What is my husband on? That is hard to say. The woman who makes him hot, is sometimes boyish, sometimes full and bright make-up, sometimes strict teacher. He thinks about what he's up to, goes online and always finds what he needs. He can not touch these women, but he wants them. He could touch me. But he does not want me.

My husband does not sleep with me. He has sex with pictures. He needs scenes that make him spiteful, he hunts them on hundreds of websites. He squats on his computer in his study until late at night. "I still have to do a little something": He always says that, almost every night in a year. The poor guy is totally overworked, I thought in the beginning, when suddenly he did not even want me to do anything at the weekend, and we had always managed to do that: take some time on a relaxing weekend, stay in bed for a long time, and get together sleep. One day my friend asked me more jokingly, if after 20 years of relationship with us something was going on. "Well, right now we're both tired," I said.
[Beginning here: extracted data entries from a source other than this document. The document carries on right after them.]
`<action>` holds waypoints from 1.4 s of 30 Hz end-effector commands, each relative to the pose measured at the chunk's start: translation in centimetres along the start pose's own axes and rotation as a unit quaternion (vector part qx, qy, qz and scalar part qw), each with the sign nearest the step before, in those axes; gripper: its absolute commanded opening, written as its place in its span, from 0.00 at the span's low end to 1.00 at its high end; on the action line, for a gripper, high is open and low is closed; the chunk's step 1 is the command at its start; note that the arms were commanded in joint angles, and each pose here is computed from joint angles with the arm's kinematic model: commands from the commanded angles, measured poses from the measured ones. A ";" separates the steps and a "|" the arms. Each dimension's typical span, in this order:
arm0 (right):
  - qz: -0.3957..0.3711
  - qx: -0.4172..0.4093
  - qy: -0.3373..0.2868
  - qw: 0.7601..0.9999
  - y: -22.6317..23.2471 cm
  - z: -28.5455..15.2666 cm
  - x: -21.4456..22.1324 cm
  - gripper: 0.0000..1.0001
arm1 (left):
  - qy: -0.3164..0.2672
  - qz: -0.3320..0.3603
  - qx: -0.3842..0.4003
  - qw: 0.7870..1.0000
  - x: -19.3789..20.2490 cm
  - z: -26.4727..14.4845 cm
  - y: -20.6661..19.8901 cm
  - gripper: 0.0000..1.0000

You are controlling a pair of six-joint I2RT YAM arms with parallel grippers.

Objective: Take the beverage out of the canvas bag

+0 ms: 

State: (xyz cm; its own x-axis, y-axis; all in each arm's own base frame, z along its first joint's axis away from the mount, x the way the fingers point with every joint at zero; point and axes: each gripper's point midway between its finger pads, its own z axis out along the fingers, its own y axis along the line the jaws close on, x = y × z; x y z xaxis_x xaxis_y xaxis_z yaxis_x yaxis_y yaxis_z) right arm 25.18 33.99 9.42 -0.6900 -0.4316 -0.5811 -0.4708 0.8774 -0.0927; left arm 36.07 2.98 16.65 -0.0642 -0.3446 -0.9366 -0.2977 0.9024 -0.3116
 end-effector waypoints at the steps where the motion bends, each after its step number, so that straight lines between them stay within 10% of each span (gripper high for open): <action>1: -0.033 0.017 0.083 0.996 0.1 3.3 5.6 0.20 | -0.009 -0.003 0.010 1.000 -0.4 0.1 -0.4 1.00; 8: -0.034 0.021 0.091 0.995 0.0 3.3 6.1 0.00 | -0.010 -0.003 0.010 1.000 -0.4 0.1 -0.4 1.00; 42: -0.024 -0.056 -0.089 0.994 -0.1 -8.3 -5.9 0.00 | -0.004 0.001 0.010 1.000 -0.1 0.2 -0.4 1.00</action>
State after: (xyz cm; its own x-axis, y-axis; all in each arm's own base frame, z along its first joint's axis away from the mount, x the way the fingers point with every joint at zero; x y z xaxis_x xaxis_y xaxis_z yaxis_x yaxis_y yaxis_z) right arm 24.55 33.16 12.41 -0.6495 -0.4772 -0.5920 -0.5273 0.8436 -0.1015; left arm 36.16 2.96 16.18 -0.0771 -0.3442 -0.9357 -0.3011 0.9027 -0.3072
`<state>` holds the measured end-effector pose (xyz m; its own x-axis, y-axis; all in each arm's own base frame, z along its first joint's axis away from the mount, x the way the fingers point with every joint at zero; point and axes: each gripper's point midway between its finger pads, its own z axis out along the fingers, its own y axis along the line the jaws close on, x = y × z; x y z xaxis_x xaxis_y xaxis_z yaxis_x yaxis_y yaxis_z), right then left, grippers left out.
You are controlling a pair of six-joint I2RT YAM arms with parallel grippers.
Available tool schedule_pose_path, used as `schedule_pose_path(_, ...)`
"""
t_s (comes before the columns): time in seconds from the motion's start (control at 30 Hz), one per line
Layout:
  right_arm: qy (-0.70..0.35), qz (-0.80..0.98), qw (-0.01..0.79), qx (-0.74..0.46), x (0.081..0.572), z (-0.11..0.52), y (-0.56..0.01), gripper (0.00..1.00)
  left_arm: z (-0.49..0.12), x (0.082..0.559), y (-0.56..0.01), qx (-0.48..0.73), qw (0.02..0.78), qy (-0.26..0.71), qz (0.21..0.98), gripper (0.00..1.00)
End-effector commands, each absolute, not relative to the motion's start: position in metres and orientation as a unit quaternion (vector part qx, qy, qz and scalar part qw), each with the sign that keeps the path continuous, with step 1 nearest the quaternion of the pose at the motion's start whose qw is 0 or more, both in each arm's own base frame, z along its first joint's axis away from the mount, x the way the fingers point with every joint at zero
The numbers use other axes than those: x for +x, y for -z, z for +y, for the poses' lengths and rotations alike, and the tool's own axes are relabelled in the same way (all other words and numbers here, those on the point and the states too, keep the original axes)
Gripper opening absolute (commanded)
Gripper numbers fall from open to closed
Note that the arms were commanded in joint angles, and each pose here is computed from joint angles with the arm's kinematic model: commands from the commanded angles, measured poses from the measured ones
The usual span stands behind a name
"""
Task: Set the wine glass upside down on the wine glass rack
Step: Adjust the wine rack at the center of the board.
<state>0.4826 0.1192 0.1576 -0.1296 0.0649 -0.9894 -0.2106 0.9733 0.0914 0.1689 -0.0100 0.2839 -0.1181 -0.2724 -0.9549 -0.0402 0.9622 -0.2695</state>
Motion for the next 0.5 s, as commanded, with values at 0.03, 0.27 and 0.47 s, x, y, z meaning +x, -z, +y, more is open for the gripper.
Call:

And silently figured out that we had not slept together for five months.



Suddenly I was alarmed, it was more than a few months without sex. Uwe seemed absent, we hardly had any physical contact, something was different. I thought of an affair, went immediately to search for clues. It was a Monday morning, Uwe was in the office, I searched for restaurant or hotel bills, treacherous hair, love letters, and of course I eventually sat down at his computer. I found an Internet course with tons of sex sites, plus some porn pictures that he had downloaded. My heart pounded almost painfully when I saw that, my whole body was in a panic. I could have asked myself a rival, I think that's what I expected, even if it did not suit him, Uwe is a quiet, rather shy person. Instead, I sat stunned in front of a screen. Cold, soulless, a thing to turn on and off.



The door was downstairs, I remember that. I turned off the PC, hurried down the stairs to the dining room. Martin, our 18-year-old son, came over from his farm during lunch break. I pulled myself together, heated soup, talked to him about a colleague who had recently had an accident at work. Internally I was completely upset. When Martin went back to work, I ran back to the PC, kept searching, like a beagle. Uwe, naked, masturbating at the desk. Uwe at orgasm. He had made dozens of pictures with the webcam. One of his probably many, many chats from many, many sex forums he had saved. "Horny cock", "cunt", "lick", "wank", "fuck": words that I had never heard of him. I was so sick, I could have vomited. I printed the chat.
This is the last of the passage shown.